- **Work instructions**
For the records that follow, please set down exactly the lines between the one holding "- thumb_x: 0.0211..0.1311" and the one holding "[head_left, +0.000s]", inclusive, and only those.

Record set: Begin

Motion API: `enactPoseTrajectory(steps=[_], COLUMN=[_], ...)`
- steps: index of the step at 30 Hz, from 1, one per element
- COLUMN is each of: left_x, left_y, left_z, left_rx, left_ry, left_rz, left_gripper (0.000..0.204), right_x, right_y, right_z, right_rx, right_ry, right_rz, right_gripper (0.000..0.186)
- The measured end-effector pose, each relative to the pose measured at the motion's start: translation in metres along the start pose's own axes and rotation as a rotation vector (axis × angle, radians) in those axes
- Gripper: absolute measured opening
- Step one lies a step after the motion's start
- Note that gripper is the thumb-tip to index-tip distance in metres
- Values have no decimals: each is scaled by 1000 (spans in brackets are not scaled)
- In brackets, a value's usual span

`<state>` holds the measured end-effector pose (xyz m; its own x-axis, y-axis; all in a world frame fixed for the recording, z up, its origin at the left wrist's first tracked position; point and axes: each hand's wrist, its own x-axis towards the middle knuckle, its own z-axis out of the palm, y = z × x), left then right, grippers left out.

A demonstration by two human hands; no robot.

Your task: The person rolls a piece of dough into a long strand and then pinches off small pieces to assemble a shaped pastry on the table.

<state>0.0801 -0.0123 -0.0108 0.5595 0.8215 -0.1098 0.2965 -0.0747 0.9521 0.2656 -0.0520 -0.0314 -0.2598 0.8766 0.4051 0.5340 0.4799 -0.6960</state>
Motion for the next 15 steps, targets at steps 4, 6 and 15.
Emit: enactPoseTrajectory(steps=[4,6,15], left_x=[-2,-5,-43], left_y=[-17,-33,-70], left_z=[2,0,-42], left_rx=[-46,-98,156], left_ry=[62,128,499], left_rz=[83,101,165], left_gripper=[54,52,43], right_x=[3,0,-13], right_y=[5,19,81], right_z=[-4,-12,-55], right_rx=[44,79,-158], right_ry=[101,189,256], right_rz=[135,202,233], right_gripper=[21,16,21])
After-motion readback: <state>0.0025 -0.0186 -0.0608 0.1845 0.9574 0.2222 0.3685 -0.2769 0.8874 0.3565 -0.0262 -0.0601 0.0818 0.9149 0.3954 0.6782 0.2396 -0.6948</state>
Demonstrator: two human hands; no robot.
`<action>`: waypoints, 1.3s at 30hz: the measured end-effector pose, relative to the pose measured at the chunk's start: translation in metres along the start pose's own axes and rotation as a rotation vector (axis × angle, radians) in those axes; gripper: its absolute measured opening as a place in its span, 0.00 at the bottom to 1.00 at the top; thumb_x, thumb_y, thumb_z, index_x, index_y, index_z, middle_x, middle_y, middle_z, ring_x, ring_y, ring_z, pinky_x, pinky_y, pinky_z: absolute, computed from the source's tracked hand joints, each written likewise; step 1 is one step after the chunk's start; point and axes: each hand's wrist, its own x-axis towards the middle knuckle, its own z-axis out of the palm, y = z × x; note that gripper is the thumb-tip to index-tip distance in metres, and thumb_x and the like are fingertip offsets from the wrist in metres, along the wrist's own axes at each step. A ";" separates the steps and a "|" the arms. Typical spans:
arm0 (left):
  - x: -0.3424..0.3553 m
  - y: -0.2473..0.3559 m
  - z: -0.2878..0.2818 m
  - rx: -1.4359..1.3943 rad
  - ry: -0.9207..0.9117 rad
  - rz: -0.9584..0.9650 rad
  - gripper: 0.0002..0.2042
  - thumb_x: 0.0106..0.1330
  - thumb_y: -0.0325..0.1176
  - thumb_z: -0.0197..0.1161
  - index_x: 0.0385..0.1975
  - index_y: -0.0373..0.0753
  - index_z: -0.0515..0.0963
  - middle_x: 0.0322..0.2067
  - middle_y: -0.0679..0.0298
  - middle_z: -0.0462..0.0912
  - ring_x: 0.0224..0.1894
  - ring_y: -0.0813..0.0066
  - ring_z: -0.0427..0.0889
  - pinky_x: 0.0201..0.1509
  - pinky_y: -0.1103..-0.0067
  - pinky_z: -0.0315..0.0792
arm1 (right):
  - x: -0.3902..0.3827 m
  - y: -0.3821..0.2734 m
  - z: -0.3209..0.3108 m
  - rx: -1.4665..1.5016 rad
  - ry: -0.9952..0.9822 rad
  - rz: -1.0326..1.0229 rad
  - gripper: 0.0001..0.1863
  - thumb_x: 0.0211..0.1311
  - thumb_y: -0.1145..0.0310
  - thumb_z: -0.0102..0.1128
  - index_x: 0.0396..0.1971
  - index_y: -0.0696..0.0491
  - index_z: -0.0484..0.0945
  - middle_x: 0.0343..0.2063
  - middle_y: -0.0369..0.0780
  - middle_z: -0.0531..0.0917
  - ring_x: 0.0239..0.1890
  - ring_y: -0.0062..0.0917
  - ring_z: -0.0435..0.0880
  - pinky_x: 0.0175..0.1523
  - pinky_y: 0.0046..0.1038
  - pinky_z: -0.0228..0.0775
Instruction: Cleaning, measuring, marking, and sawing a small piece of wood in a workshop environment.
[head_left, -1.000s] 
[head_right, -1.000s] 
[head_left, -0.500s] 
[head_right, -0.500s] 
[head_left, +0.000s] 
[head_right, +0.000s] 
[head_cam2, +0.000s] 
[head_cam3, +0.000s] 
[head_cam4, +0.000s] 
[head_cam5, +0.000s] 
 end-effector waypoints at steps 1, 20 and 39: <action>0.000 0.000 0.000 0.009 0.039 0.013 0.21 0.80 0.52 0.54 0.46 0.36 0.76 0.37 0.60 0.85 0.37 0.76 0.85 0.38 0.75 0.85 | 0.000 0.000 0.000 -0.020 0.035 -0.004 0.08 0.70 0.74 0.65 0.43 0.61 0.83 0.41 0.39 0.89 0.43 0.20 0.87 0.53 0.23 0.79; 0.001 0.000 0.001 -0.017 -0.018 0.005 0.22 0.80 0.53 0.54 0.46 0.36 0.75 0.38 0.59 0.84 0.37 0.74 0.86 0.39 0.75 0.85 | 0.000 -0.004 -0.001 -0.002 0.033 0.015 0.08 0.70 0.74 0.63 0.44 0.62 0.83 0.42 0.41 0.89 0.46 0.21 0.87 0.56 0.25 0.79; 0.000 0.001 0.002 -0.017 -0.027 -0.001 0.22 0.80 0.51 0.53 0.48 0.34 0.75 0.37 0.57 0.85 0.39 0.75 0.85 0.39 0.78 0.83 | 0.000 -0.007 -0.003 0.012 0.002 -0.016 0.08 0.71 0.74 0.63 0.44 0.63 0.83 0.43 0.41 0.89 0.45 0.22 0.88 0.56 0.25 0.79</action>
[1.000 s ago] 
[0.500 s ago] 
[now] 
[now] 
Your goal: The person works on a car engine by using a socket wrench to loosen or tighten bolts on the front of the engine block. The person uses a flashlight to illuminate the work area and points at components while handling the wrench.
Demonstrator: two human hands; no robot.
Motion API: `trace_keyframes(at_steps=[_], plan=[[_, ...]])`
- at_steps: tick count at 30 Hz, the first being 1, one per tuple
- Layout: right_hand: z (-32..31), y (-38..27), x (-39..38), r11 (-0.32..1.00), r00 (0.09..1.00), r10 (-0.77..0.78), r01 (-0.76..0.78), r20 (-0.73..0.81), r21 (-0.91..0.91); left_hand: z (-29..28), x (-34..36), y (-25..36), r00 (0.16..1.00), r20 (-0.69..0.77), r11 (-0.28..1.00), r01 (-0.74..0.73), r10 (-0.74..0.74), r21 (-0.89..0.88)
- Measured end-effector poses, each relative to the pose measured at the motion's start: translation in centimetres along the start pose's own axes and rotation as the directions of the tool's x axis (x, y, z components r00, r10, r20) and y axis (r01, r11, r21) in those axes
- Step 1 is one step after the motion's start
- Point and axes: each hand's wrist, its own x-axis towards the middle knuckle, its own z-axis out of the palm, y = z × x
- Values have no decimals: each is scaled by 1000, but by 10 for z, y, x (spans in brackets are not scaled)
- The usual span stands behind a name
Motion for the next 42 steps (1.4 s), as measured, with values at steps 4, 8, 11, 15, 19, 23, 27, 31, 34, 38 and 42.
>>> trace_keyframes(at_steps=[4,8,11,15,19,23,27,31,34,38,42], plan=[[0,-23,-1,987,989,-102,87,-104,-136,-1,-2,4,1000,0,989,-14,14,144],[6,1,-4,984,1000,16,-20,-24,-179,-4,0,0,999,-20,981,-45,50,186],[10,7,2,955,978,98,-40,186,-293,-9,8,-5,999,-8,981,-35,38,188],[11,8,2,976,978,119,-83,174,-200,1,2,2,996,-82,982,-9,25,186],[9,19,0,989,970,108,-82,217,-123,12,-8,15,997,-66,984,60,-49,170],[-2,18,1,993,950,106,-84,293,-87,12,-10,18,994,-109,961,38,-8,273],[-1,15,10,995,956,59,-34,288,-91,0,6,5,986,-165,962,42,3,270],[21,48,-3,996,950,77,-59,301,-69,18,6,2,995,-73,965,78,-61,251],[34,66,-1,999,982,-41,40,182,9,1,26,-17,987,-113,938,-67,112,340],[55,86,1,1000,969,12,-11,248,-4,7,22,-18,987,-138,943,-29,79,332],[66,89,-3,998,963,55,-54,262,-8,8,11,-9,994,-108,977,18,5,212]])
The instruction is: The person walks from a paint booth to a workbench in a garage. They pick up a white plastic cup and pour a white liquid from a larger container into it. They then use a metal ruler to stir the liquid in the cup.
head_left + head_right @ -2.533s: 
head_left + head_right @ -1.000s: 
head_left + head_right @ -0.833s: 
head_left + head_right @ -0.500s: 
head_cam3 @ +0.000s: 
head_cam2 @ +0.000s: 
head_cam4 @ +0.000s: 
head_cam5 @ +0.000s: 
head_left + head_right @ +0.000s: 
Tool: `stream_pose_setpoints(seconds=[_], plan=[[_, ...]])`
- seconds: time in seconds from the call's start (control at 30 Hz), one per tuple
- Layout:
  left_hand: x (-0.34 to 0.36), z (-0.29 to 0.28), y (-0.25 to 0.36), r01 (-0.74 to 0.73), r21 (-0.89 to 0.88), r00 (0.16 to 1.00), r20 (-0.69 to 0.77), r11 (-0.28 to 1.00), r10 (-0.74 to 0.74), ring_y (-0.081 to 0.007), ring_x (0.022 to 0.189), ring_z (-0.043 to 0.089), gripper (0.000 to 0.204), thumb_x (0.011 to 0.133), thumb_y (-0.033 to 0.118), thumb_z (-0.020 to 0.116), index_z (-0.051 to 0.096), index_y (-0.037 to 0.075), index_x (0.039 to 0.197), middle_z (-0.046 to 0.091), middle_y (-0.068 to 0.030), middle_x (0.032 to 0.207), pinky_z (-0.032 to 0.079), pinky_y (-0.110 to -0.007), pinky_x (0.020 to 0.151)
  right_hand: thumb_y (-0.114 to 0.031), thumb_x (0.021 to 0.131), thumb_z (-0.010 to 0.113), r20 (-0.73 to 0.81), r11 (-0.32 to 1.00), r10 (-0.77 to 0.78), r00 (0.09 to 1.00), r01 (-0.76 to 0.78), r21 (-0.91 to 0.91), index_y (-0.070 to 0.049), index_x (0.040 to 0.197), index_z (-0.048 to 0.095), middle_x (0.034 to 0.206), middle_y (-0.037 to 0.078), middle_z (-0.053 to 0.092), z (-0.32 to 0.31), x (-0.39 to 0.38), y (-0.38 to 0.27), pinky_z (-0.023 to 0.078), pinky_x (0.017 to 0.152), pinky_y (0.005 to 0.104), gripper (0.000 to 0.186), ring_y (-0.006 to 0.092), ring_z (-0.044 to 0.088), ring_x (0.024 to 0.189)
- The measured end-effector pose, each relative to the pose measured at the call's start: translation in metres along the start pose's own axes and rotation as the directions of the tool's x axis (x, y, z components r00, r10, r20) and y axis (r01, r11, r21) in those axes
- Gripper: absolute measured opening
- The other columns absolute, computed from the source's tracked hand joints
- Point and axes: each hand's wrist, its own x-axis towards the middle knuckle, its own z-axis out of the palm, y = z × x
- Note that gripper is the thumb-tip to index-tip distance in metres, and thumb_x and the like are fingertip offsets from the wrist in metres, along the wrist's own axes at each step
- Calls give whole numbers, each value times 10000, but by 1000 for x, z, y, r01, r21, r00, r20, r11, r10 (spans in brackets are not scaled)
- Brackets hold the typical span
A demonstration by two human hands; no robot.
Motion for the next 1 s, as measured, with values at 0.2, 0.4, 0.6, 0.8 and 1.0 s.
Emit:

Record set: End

- **Expected answer**
  - thumb_x: 0.0211..0.1311
  - thumb_y: -0.1145..0.0310
  - thumb_z: -0.0102..0.1128
  - index_x: 0.0396..0.1971
  - index_y: -0.0696..0.0491
  - index_z: -0.0484..0.0945
  - middle_x: 0.0343..0.2063
  - middle_y: -0.0369..0.0780
  - middle_z: -0.0531..0.0917
  - ring_x: 0.0239..0.1890
  - ring_y: -0.0062..0.0917
  - ring_z: -0.0435..0.0880
  - pinky_x: 0.0175..0.1523
  - pinky_y: 0.0046..0.1038
  - pinky_z: -0.0228..0.0775
Instruction: Cleaning, measuring, marking, and sawing a small piece of wood in a workshop environment.
[head_left, -1.000s] 
[head_right, -1.000s] 
[head_left, -0.500s] 
[head_right, -0.500s] 
[head_left, +0.000s] 

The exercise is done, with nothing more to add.